Periodization training for sports conditioning is a way to push your body into phases of high-intensity training to maximize athletic performance and competition. Online fitness coach jobs are in high-demand for athletes wanting to strengthen their sports performance and improve endurance and aerobic output. Health coach programs can help you plan your sports training for a year and periodization training puts that training program into blocks of time within that year to maximize fitness and sports performance before competition and allows for adequate recovery before training begins again.
Health coach certification programs can help you understand the training blocks within periodization sports training. There are three phases to periodization sports training. Those three phases are the macrocycles, mesocycles, and the microcycles. Each one breaks down your workouts into specific targeted strengths for maximum sports performance and competition in the end. Using this type of training can help you plan your cycles to match up to your day of competition so that you will be at your highest peak of aerobic output when you need it the most.
Macrocycle is the largest of the three phases of periodization training and includes all 52 weeks of the year. Giving you the larger picture of your training plan, you are able to design your training regimen around your specific sports event. The macrocycle includes periods of high-intensity and endurance building followed by recovery periods. The purpose is to build a powerhouse of stamina, endurance, and aerobic fitness with active recovery sessions to reduce the risk of injury during training sessions. This phase allows for changes to be made yearlong to accommodate for multiple competitions throughout the year.
The mesocycle is the second phase of periodization training for sports enhancement. This cycle usually is a block of specific time for a specific purpose. The average time in the mesocycle is approximately three weeks followed by a week of recovery. During the three weeks of blocked time in the mesocycle, your training plan may consist of a specific workout or training session to meet a very specific function. For example, if you are training for a marathon, you would want a mesocycle phase designed to help you run faster and build stamina and power. This could be designed by having a three week mesocycle of hill repeats, shorter runs using speed or sprints, high- intensity training (HIIT) intervals, or plyometric exercises to help build speed, strength, power, and endurance.
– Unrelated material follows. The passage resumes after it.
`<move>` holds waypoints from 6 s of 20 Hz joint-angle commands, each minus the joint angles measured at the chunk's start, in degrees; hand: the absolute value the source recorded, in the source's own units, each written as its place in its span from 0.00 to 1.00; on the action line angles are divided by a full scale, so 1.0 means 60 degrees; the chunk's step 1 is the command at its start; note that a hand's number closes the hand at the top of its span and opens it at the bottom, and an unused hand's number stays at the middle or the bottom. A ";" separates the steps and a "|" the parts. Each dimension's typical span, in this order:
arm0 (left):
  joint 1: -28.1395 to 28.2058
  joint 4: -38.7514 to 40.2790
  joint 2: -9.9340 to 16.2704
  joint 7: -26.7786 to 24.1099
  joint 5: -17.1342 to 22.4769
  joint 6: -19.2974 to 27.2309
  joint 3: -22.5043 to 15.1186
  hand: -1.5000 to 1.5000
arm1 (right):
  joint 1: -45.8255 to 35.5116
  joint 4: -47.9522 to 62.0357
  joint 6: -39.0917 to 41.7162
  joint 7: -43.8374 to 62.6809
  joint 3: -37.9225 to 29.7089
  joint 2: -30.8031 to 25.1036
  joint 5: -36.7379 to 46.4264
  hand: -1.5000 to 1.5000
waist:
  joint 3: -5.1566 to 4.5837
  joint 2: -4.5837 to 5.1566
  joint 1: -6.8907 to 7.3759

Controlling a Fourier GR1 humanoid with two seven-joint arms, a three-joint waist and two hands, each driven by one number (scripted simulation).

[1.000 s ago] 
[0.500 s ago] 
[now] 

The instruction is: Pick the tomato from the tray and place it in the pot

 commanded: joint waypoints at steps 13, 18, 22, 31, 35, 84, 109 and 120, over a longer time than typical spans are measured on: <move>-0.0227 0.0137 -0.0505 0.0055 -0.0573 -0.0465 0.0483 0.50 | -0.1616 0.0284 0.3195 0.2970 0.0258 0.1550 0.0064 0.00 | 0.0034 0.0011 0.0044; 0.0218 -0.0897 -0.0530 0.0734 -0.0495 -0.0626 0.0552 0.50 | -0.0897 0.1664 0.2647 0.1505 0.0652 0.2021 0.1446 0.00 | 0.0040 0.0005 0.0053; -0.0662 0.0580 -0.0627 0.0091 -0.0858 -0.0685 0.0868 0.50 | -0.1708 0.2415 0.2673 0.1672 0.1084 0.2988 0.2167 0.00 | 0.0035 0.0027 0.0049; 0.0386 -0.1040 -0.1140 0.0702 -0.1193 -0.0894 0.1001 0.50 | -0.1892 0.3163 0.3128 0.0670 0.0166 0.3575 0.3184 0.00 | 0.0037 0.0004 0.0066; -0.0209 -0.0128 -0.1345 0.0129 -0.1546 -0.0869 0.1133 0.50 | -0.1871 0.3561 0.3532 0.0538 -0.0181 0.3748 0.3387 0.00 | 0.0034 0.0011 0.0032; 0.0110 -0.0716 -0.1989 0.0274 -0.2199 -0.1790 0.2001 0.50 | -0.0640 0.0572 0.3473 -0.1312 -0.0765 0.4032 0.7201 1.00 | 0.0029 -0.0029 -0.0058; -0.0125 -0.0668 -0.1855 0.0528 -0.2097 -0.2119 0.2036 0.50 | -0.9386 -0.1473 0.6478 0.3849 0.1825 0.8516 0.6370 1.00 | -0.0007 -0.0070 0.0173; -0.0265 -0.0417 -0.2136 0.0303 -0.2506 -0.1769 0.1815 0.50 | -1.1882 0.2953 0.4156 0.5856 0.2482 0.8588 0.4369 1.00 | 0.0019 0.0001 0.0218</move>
The microcycle is the last and shortest phase of periodization training. This training cycle takes one of the fitness goals from the mesocycle and focuses on that for a one week period to overload the body to intense training and adaptation before entering your recovery phase. Going back to the marathon training example, the microcycle would be your final week of training before your taper, or recovery, would begin. You would have your longest runs during the microcycle of training and they would be back to back long distance runs.
Periodization training can help you become a better athlete and can help you with training to enhance sports performance and aerobic output. Fitness training methods such as periodization training can maximize your athletic abilities and help add purpose to each of your workouts.